* WHAT YOU NEED TO DO
All of the data that appears below is to be given again precisely as written.

Segment Start: THE DATA

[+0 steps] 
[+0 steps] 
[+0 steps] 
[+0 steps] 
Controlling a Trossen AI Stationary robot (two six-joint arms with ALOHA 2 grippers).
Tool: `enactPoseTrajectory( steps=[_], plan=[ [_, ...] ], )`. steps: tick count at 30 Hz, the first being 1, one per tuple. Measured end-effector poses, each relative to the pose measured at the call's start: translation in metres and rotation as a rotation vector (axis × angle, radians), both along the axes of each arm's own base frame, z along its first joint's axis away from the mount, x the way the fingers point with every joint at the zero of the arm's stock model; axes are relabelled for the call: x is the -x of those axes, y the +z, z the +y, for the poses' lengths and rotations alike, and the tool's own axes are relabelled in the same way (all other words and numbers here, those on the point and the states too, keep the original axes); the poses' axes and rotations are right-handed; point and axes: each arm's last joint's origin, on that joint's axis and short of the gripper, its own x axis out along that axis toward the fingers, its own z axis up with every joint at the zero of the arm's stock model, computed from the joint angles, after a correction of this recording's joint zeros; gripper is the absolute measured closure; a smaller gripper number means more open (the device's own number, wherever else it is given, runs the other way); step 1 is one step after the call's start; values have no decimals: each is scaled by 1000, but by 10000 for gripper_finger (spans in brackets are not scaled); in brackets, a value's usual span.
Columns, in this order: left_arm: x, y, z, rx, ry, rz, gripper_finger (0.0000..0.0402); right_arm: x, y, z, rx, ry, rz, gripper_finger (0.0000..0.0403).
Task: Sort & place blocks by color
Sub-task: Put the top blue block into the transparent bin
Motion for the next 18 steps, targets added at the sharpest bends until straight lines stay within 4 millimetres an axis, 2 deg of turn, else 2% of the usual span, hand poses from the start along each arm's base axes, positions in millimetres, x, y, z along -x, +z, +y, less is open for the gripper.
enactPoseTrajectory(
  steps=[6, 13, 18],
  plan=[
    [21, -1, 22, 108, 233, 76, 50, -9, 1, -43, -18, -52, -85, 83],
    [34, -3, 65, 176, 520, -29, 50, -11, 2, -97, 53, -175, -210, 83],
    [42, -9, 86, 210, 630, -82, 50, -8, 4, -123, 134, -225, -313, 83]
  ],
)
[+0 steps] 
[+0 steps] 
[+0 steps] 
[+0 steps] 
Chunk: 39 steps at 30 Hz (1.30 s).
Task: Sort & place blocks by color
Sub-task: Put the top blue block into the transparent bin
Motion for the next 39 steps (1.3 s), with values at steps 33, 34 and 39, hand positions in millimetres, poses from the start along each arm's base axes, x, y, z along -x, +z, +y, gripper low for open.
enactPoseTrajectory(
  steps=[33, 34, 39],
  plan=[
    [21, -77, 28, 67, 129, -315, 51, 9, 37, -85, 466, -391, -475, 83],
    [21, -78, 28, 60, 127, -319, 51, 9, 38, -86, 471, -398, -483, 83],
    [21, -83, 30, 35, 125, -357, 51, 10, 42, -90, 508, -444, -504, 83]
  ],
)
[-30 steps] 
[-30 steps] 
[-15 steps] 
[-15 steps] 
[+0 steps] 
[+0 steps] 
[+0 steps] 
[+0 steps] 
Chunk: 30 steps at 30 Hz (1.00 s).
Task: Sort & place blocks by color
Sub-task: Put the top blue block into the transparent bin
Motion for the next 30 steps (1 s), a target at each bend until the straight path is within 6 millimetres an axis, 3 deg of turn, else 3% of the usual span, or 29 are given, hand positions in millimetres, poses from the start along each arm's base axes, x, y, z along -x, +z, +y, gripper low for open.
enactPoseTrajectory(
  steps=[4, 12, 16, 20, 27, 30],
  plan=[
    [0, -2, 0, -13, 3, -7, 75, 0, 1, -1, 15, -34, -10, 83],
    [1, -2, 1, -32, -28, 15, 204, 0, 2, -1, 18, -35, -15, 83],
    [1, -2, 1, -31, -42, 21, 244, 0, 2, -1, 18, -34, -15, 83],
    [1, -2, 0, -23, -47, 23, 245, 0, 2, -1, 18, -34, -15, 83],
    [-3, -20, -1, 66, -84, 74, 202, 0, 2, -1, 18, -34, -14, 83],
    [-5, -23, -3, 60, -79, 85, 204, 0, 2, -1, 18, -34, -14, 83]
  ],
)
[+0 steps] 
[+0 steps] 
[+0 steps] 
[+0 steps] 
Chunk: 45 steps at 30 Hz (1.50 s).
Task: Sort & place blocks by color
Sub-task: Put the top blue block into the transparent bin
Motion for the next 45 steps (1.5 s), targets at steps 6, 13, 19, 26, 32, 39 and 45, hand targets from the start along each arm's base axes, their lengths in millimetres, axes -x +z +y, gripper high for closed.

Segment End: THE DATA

* RESPONSE
[+0 steps] 
[+0 steps] 
[+0 steps] 
[+0 steps] 
Controlling a Trossen AI Stationary robot (two six-joint arms with ALOHA 2 grippers).
Tool: `enactPoseTrajectory( steps=[_], plan=[ [_, ...] ], )`. steps: tick count at 30 Hz, the first being 1, one per tuple. Measured end-effector poses, each relative to the pose measured at the call's start: translation in metres and rotation as a rotation vector (axis × angle, radians), both along the axes of each arm's own base frame, z along its first joint's axis away from the mount, x the way the fingers point with every joint at the zero of the arm's stock model; axes are relabelled for the call: x is the -x of those axes, y the +z, z the +y, for the poses' lengths and rotations alike, and the tool's own axes are relabelled in the same way (all other words and numbers here, those on the point and the states too, keep the original axes); the poses' axes and rotations are right-handed; point and axes: each arm's last joint's origin, on that joint's axis and short of the gripper, its own x axis out along that axis toward the fingers, its own z axis up with every joint at the zero of the arm's stock model, computed from the joint angles, after a correction of this recording's joint zeros; gripper is the absolute measured closure; a smaller gripper number means more open (the device's own number, wherever else it is given, runs the other way); step 1 is one step after the call's start; values have no decimals: each is scaled by 1000, but by 10000 for gripper_finger (spans in brackets are not scaled); in brackets, a value's usual span.
Columns, in this order: left_arm: x, y, z, rx, ry, rz, gripper_finger (0.0000..0.0402); right_arm: x, y, z, rx, ry, rz, gripper_finger (0.0000..0.0403).
Task: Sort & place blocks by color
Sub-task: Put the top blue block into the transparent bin
Motion for the next 18 steps, targets added at the sharpest bends until straight lines stay within 4 millimetres an axis, 2 deg of turn, else 2% of the usual span, hand poses from the start along each arm's base axes, positions in millimetres, x, y, z along -x, +z, +y, less is open for the gripper.
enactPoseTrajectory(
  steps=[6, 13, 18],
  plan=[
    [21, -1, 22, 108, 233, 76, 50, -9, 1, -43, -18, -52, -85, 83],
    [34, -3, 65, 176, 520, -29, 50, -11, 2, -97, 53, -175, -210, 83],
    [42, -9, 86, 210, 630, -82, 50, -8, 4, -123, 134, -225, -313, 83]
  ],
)
[+0 steps] 
[+0 steps] 
[+0 steps] 
[+0 steps] 
Chunk: 39 steps at 30 Hz (1.30 s).
Task: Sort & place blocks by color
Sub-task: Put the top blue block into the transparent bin
Motion for the next 39 steps (1.3 s), with values at steps 33, 34 and 39, hand positions in millimetres, poses from the start along each arm's base axes, x, y, z along -x, +z, +y, gripper low for open.
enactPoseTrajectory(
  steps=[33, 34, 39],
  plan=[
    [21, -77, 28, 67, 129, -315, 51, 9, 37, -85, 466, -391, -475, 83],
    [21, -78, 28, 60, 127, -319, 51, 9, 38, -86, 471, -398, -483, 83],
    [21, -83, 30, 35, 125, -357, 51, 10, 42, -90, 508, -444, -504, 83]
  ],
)
[-30 steps] 
[-30 steps] 
[-15 steps] 
[-15 steps] 
[+0 steps] 
[+0 steps] 
[+0 steps] 
[+0 steps] 
Chunk: 30 steps at 30 Hz (1.00 s).
Task: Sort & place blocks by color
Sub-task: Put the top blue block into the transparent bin
Motion for the next 30 steps (1 s), a target at each bend until the straight path is within 6 millimetres an axis, 3 deg of turn, else 3% of the usual span, or 29 are given, hand positions in millimetres, poses from the start along each arm's base axes, x, y, z along -x, +z, +y, gripper low for open.
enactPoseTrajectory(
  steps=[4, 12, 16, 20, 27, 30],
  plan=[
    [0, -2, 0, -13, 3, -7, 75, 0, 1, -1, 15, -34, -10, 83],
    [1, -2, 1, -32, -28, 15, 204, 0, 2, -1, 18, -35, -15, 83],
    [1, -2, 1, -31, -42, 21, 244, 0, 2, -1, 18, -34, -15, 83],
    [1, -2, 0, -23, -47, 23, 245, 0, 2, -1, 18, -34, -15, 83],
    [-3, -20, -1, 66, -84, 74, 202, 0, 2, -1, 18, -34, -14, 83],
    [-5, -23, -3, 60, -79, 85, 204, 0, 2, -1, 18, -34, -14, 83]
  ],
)
[+0 steps] 
[+0 steps] 
[+0 steps] 
[+0 steps] 
Chunk: 45 steps at 30 Hz (1.50 s).
Task: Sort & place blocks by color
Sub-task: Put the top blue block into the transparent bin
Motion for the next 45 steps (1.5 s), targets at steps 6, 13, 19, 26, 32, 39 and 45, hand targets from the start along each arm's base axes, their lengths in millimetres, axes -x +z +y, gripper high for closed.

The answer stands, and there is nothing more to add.